Wild Free-Roaming Horses and Burros Act Law and Legal Definition

Wild Free-Roaming Horses and Burros Act (“Act”) is a federal legislation enacted in 1971. The Act aims to protect wild free-roaming horses and burros from capture, branding, harassment, or death. The provisions relating to the Act are found under 16 U.S.C. §§ 1331 through 1340.

Pursuant to the Act, the U.S. Bureau of Land Management (BLM) and the Forest Service is responsible for managing wild horses and burros on lands under their jurisdiction. Consequently, the BLM has issued regulations requiring that wild horses and burros be managed as an integral part of the natural system of public lands under the principle of multiple use.

The Act requires the Secretary of the Interior and the Secretary of Agriculture to protect and manage wild free-roaming horses and burros as components of the public lands and maintain ecological balance on public lands. They may designate and maintain specific ranges on public lands as sanctuaries to protect wild horses and burros. However, before designating a sanctuary, the concerned secretary must consult with the wildlife agency of the state in which the sanctuary is proposed and also with the advisory board created under § 1337 of the Act.

The Secretaries are also required to maintain a current inventory of wild free-roaming horses and burros on given areas of the public lands in order to determine if and where overpopulation problems exist and whether actions should be taken to remove excess animals.

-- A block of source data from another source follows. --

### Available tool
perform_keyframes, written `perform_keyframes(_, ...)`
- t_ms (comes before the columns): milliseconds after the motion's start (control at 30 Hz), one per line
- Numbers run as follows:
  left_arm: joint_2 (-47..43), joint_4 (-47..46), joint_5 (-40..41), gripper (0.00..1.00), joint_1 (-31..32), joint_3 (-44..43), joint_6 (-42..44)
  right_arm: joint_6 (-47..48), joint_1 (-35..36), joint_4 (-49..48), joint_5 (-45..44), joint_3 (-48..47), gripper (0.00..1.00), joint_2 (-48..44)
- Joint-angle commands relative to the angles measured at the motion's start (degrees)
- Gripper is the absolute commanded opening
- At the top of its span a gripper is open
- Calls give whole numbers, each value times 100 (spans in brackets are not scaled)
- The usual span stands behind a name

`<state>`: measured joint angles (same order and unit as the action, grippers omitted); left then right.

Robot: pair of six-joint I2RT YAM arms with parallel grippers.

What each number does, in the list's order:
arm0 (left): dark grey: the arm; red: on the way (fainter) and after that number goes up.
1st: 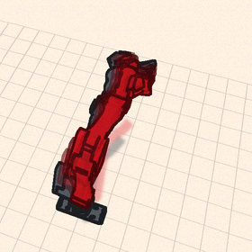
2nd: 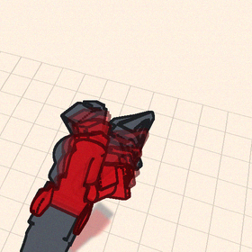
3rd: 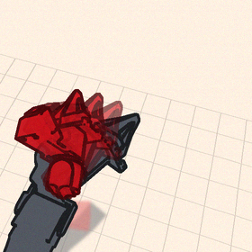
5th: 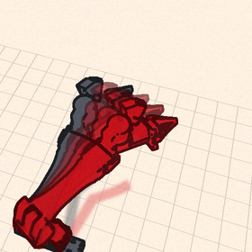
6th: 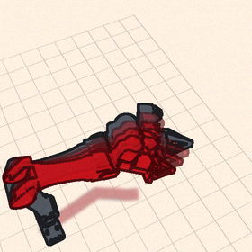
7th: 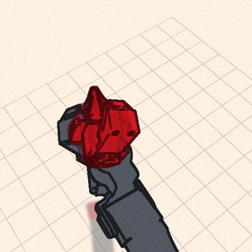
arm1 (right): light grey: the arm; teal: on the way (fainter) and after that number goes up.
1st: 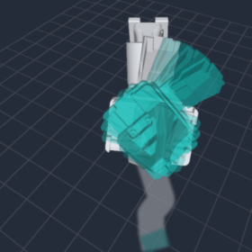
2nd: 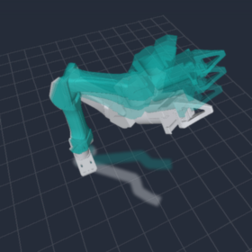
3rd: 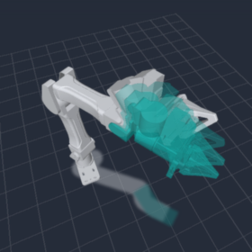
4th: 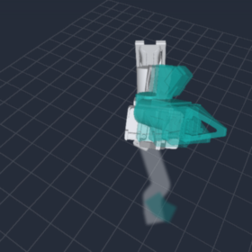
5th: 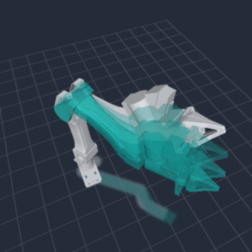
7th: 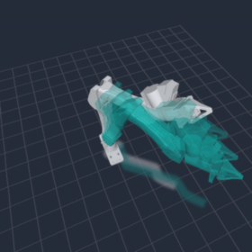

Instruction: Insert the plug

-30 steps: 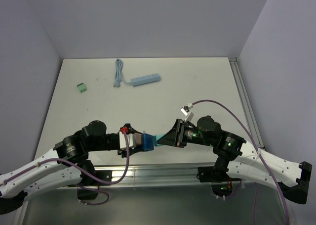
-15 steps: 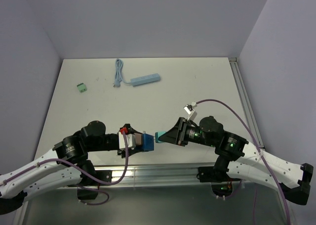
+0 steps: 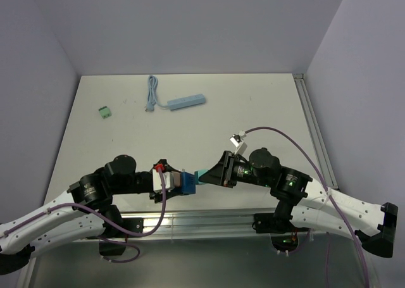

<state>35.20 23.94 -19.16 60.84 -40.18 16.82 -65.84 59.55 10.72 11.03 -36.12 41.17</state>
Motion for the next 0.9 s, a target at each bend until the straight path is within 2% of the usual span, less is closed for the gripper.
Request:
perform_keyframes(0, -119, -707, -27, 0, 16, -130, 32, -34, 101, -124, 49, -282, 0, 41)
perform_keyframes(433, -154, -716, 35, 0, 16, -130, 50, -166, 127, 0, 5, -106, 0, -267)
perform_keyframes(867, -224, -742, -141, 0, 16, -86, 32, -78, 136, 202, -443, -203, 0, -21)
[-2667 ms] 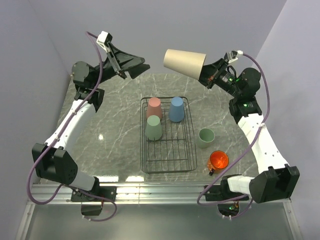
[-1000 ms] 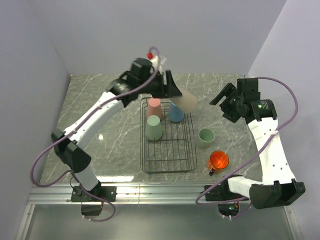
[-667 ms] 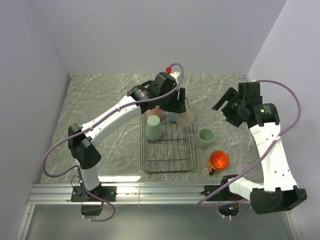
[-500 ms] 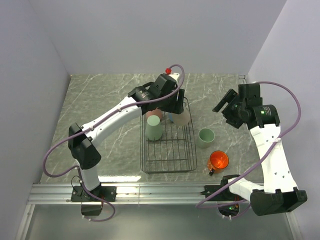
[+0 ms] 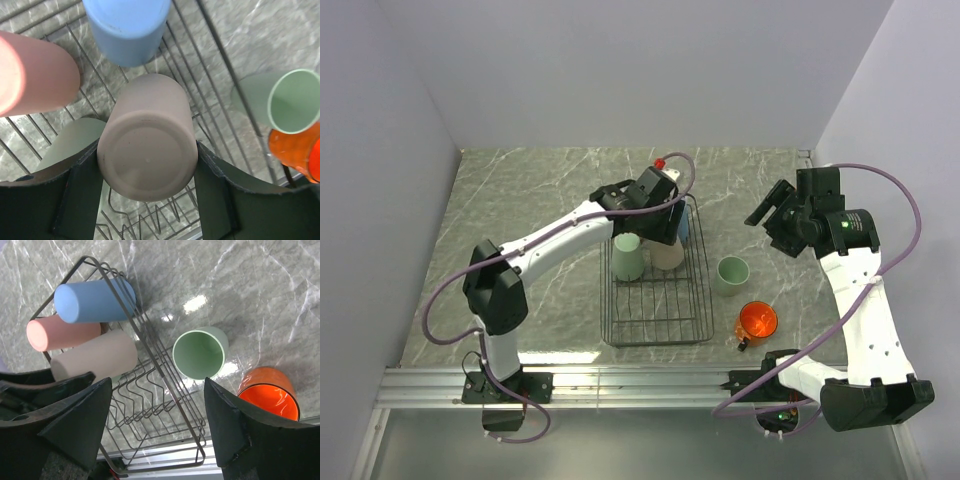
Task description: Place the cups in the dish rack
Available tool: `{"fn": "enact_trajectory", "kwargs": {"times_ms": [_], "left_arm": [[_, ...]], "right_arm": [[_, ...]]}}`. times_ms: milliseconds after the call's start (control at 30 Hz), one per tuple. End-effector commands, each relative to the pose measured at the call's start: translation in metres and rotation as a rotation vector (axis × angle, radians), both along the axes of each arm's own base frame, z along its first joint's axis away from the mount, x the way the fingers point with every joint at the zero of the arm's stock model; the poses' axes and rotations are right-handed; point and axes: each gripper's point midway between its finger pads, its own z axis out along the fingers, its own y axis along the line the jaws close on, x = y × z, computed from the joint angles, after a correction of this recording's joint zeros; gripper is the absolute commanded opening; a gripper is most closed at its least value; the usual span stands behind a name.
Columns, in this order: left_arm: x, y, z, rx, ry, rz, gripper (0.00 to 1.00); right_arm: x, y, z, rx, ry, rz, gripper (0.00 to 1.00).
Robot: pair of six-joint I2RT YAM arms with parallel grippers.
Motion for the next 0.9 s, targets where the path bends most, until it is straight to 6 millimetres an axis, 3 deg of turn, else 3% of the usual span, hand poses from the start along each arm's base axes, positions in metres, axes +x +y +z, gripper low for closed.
{"fn": "enact_trajectory", "kwargs": {"times_ms": [0,367,667,733,800,867], "left_arm": [[0.005,-0.013,0.002,-0.020,-0.040,-0.036,0.00],[-0.002,-0.042,-0.011,0.007,-0.039,-0.099,0.00],[-0.005,-0.050,-0.019,0.071,-0.051,-0.111,0.00],[-0.006,-0.050,-0.019,0.078,-0.052,-0.116,0.07],[-0.009,-0.051,-0.021,0.076,-0.043,-0.134,0.24],[-0.012,-0.055,-0.018,0.058,-0.049,-0.148,0.30]], "right_arm": [[0.000,-0.004,0.010,-0.008,-0.018,-0.013,0.80],[-0.003,-0.005,0.009,-0.016,-0.008,-0.013,0.80],[-0.003,-0.010,0.003,-0.042,0.002,-0.023,0.80],[-0.003,-0.010,0.002,-0.045,0.005,-0.022,0.80],[-0.003,-0.011,0.000,-0.046,0.007,-0.023,0.80],[-0.003,-0.010,-0.002,-0.047,0.008,-0.020,0.80]]}}
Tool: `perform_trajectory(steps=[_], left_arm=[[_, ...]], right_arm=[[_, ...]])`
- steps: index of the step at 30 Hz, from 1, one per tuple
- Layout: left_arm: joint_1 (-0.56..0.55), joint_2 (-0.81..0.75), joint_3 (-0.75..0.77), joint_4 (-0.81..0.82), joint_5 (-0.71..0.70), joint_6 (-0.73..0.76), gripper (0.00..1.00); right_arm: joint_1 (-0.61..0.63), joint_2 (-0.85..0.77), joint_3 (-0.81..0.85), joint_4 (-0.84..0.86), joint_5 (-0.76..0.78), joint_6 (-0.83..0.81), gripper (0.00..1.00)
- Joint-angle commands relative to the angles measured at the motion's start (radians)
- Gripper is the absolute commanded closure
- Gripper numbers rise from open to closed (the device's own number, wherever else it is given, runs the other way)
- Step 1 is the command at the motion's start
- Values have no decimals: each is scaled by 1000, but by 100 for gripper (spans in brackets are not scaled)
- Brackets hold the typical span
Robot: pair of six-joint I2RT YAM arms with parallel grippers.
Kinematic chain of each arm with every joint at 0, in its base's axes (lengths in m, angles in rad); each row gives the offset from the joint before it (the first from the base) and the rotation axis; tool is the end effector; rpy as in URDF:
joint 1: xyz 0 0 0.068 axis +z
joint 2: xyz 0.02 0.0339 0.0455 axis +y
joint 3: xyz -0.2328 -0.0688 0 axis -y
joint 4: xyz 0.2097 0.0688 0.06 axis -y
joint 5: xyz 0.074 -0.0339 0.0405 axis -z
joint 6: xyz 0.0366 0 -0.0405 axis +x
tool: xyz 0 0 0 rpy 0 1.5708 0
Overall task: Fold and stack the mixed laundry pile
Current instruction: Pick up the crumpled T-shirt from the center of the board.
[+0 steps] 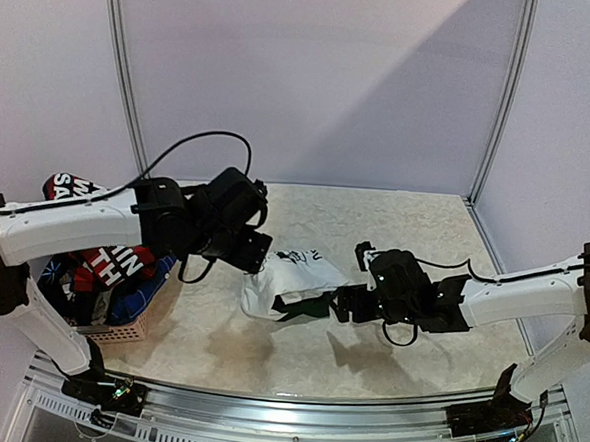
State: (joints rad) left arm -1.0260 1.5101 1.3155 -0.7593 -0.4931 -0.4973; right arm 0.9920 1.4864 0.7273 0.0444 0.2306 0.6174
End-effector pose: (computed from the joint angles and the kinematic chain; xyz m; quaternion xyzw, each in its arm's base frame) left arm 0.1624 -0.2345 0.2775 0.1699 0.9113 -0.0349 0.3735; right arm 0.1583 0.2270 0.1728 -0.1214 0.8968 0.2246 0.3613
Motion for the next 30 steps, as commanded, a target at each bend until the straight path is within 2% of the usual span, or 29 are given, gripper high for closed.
perform_trajectory(steps=[1, 8, 10, 13, 18, 20, 23, 27, 30], left_arm=[[-50, 65, -87, 143, 105, -12, 18], [-106, 140, -188, 259, 156, -40, 18], [-115, 159, -202, 283, 161, -43, 22], [-120, 183, -209, 306, 141, -51, 33], [-120, 224, -189, 292, 4, -57, 56], [-121, 242, -171, 276, -43, -56, 69], [-121, 252, -138, 238, -81, -53, 100], [-124, 226, -81, 156, -113, -40, 100], [-126, 195, -48, 100, -133, -37, 100]], right_arm=[[-8, 23, -29, 61, -81, -65, 11], [-8, 15, -45, 96, -131, -105, 12], [-8, 14, -46, 106, -135, -118, 12], [-8, 18, -44, 114, -134, -125, 12], [-8, 51, -9, 103, -119, -127, 13], [-7, 73, 6, 98, -119, -128, 13], [-7, 95, 21, 101, -119, -130, 14], [-7, 103, 41, 111, -137, -132, 16], [-7, 109, 49, 158, -214, -136, 19]])
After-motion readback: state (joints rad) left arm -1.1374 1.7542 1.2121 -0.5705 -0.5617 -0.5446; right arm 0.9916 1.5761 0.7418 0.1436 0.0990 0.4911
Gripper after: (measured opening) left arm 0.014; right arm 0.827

Additionally, the Act authorizes the secretary to empower any employee to arrest, without warrant, a person who commits a violation of the Act or its regulations in the presence of the employee. The employee can take violators immediately for examination or trial before an officer or court of competent jurisdiction. Designated employees may also execute any warrant or other process issued by an officer or court of competent jurisdiction to enforce the Act or its regulations.